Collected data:
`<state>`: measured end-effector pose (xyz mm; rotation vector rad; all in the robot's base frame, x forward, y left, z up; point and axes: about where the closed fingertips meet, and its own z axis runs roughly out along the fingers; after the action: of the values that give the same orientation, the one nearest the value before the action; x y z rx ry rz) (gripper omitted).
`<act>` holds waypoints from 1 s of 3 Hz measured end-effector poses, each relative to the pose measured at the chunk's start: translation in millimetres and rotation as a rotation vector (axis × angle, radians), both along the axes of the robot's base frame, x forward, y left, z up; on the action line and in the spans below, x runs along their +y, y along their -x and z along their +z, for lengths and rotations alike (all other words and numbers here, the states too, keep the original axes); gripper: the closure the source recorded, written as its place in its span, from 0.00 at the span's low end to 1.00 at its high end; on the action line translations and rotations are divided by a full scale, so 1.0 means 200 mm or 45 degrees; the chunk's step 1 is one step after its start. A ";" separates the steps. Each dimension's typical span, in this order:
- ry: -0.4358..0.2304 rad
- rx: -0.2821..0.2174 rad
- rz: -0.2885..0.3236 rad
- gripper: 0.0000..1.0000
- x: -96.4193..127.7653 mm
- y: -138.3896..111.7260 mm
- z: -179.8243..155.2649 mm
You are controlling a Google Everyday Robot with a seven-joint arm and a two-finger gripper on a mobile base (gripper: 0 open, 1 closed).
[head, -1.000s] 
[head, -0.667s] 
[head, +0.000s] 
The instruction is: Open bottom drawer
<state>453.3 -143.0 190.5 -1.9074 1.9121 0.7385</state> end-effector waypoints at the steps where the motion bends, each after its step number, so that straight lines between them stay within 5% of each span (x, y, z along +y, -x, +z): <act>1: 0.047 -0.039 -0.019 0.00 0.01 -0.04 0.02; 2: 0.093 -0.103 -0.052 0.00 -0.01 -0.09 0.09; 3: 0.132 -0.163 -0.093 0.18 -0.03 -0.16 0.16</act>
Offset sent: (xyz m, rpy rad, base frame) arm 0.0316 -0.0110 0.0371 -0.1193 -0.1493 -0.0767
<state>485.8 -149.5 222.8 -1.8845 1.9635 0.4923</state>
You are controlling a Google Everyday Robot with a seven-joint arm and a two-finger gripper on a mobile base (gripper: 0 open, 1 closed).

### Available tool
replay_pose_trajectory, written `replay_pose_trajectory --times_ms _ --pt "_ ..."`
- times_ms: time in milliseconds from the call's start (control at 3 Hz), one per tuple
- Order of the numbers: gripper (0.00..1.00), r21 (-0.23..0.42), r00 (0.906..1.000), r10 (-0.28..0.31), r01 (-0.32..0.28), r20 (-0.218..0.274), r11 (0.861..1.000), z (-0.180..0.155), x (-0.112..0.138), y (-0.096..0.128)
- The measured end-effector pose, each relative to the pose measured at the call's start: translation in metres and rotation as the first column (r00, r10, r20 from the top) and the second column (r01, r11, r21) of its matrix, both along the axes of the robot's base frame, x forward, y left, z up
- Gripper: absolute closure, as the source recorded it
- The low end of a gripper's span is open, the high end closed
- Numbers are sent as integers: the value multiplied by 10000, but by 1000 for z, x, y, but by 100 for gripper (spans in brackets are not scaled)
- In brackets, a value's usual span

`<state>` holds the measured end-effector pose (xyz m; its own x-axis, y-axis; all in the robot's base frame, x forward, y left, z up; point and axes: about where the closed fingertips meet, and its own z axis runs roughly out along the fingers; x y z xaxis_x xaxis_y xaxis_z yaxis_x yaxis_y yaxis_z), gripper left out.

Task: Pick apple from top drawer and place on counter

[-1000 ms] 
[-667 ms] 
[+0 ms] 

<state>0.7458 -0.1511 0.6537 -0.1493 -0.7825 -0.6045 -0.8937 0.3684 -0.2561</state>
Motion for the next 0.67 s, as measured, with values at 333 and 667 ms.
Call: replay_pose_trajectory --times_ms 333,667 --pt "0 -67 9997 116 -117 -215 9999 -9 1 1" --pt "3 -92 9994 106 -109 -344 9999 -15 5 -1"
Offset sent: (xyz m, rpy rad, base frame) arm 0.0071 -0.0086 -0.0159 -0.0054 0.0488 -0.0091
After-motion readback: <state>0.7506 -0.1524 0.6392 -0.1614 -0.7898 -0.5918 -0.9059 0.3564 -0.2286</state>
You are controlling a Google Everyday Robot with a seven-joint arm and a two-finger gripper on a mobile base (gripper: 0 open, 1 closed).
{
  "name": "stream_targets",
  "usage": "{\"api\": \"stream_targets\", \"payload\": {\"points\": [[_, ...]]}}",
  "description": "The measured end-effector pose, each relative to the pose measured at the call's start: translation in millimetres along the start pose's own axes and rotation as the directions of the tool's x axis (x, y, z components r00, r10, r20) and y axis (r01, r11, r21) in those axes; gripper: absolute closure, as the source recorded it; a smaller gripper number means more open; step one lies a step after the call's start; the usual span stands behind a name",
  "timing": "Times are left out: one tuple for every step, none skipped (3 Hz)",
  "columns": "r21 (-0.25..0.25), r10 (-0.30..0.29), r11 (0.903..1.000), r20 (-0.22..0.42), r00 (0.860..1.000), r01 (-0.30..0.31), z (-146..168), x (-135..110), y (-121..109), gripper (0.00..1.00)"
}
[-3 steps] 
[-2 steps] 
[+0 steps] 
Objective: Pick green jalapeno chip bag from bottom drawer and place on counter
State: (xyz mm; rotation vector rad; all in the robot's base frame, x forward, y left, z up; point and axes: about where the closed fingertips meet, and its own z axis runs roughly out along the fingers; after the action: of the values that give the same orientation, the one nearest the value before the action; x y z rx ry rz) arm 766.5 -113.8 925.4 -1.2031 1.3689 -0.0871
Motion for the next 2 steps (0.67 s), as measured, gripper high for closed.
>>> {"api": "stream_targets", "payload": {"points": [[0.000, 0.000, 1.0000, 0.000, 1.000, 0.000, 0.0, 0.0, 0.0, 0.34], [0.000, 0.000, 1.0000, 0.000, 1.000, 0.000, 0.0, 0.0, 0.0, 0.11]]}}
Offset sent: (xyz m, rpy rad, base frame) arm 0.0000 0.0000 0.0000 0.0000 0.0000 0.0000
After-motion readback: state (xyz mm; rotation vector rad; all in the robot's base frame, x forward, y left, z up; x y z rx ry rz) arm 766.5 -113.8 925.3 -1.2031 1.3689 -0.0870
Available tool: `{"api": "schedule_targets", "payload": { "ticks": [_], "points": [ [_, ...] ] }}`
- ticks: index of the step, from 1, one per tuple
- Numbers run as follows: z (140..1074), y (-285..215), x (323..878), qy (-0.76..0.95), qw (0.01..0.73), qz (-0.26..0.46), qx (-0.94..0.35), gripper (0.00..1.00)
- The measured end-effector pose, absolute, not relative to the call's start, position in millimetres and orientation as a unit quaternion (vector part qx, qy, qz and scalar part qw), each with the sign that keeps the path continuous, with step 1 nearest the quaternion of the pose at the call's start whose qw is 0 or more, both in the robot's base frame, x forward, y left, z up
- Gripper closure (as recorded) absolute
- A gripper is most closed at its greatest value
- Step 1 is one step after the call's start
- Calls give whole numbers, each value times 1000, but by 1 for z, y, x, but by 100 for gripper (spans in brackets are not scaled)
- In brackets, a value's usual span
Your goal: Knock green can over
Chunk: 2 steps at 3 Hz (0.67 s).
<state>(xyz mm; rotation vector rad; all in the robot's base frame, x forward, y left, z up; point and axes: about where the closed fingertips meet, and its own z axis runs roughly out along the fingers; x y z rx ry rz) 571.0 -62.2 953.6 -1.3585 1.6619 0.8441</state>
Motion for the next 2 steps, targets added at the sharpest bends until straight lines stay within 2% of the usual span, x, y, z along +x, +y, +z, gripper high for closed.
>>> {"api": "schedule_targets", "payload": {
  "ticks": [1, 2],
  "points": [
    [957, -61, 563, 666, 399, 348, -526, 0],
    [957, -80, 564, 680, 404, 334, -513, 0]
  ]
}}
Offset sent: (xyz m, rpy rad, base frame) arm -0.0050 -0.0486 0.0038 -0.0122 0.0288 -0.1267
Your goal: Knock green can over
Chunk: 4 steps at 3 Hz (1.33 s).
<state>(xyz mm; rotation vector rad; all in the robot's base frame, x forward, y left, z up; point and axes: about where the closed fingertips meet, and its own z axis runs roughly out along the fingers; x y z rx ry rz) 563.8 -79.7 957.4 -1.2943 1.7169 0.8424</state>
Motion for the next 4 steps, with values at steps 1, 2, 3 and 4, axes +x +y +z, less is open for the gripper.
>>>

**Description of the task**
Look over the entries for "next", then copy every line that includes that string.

**Task solution**
Motion for the next 0.67 s, as measured, with values at 333 and 667 ms.
Motion for the next 2 steps (0.67 s), as measured, gripper high for closed.
Motion for the next 2 steps, targets added at the sharpest bends until straight lines stay within 2% of the usual span, x, y, z along +x, +y, +z, gripper high for closed.
Motion for the next 4 steps, with values at steps 1, 2, 3 and 4, axes +x +y +z, less is open for the gripper.

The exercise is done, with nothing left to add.